--- DIRECTIONS FOR THIS TASK ---
The word "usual" may appear in some lines of the data; copy every such line.

[RECORDED INFORMATION Boundary: Start]

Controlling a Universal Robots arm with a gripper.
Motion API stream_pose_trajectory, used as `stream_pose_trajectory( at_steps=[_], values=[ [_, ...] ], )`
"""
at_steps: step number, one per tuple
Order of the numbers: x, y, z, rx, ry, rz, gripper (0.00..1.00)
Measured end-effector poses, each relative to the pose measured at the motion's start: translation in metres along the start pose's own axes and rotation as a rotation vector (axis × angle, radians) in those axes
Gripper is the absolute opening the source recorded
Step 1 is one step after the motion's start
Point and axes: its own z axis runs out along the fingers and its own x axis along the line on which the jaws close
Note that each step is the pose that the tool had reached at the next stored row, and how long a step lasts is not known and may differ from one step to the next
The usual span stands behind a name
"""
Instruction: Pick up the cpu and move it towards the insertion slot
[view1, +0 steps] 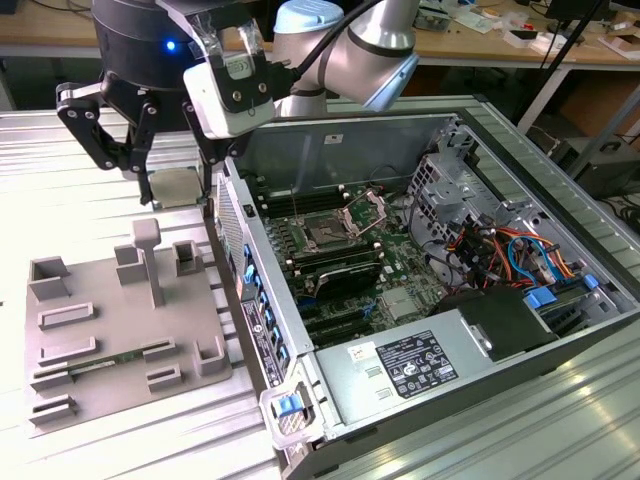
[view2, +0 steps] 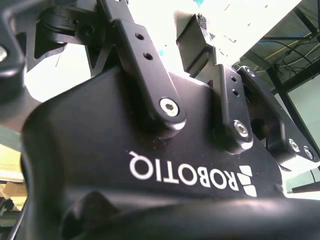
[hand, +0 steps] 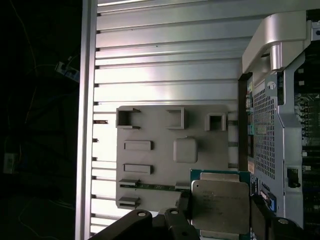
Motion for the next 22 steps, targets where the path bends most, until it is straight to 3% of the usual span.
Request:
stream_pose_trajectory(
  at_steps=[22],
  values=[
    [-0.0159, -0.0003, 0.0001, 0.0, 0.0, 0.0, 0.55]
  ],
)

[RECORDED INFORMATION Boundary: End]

--- ANSWER SECTION ---
The usual span stands behind a name
Motion for the next 22 steps, targets where the path bends most, until it is straight to 3% of the usual span.

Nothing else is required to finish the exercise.